> [What is expected]
An image-free reproduction of the data below is needed: print it exactly.

> [Source material]
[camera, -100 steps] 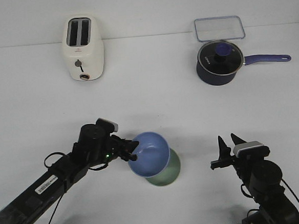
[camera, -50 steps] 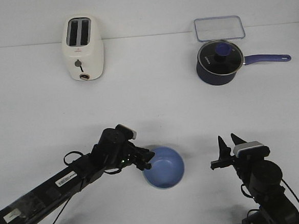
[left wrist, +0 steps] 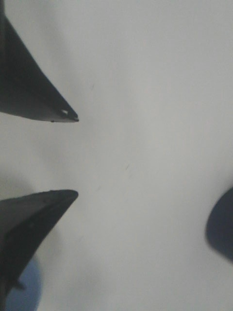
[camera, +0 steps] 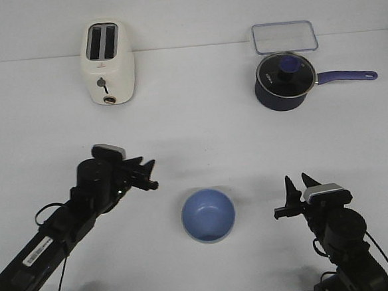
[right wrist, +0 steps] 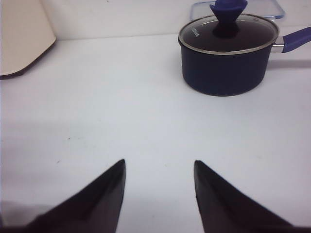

> [Result of this task]
[camera, -100 steps] 
[camera, -50 steps] 
[left wrist, +0 steps] 
[camera, +0 steps] 
[right wrist, +0 steps] 

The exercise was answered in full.